Transcribe, word for word, the line containing "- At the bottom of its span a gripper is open" and each line following it through the end of the listing below. Omit all other lines.
STUDY MATERIAL below:
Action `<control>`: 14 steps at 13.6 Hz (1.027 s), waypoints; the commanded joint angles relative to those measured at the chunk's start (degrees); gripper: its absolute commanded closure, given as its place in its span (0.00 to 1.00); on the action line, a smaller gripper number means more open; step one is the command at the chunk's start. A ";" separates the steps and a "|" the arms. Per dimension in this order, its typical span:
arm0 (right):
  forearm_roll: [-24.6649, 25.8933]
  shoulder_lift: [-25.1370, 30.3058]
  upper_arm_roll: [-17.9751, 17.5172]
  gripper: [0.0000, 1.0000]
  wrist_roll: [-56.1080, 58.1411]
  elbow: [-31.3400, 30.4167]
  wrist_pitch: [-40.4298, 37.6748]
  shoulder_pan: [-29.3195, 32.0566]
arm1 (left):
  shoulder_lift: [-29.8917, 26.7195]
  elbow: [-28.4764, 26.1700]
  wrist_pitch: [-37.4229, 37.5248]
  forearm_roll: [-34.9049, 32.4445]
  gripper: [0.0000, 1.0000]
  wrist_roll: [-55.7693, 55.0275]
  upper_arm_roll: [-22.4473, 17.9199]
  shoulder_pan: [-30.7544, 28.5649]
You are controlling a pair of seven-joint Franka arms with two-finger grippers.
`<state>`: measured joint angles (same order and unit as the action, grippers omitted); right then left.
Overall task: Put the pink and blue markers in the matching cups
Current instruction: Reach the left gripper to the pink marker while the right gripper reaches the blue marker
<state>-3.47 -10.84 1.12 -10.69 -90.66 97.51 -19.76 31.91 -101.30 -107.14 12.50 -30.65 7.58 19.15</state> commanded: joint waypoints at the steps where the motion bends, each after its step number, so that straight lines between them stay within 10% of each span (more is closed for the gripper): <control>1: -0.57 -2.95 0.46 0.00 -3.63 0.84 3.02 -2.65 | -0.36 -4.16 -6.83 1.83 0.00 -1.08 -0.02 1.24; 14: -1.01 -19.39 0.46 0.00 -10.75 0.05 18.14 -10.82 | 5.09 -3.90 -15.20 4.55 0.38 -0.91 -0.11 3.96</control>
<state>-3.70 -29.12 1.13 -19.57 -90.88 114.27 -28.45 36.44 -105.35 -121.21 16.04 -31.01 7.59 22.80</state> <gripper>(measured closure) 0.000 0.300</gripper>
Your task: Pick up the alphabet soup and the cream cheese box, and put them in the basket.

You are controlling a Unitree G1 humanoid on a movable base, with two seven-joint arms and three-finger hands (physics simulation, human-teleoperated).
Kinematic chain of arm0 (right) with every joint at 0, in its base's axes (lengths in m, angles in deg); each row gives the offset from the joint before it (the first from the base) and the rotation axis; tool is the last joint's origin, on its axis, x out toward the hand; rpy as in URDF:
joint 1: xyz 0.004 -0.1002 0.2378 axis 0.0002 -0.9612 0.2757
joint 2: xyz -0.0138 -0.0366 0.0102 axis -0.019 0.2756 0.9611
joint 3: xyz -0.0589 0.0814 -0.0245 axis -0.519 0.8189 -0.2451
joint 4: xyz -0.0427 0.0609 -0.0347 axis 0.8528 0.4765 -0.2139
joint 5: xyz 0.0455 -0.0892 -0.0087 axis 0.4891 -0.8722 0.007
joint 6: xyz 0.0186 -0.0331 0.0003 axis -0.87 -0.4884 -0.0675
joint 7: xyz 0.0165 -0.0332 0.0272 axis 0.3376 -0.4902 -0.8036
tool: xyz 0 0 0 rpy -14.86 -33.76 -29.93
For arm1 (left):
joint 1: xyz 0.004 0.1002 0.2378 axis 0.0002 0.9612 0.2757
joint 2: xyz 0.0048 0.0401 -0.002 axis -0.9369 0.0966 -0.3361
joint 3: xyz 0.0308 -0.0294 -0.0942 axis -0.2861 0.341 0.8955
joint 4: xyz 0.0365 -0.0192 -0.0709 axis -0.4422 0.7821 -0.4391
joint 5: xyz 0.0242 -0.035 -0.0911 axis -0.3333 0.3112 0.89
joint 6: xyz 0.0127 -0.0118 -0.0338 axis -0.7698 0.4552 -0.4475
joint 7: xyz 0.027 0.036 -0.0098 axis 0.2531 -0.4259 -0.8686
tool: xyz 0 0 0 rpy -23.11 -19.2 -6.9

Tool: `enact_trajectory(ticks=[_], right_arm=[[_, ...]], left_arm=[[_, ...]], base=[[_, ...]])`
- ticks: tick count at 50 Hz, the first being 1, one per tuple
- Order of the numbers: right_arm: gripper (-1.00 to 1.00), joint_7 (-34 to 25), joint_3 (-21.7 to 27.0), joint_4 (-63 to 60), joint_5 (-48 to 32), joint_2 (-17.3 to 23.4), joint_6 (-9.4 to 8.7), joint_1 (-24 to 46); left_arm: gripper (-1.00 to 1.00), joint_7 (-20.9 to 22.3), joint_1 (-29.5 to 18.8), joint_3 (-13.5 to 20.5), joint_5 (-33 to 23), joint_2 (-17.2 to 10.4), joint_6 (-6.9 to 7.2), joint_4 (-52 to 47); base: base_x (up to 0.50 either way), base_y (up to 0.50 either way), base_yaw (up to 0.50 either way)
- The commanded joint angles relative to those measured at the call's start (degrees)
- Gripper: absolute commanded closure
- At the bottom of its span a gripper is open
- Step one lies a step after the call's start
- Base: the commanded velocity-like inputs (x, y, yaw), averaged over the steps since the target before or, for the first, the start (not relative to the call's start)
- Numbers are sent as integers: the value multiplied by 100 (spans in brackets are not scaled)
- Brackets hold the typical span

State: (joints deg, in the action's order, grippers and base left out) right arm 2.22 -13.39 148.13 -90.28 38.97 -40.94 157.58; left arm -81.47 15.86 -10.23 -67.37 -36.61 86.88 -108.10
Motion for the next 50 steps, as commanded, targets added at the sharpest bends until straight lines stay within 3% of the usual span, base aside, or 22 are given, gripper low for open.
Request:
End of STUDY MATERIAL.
- **ANSWER TO THE PROBLEM**:
- At the bottom of its span a gripper is open
- Step one lies a step after the call's start
- Base: the commanded velocity-like inputs (x, y, yaw), averaged over the steps since the target before or, for the first, the start (not relative to the call's start)
- Numbers are sent as integers: the value multiplied by 100 (spans in brackets are not scaled)
- Brackets hold the typical span

State: (joints deg, in the action's order, grippers and base left out) right arm 2.22 -13.39 148.13 -90.28 38.97 -40.94 157.58; left arm -81.47 15.86 -10.23 -67.37 -36.61 86.88 -108.10
Motion for the next 50 steps, as commanded, targets added at the sharpest bends until straight lines stay within 3% of the usual span, base aside, or 22 are given, gripper low for open.
Request:

No more output is given for this exercise.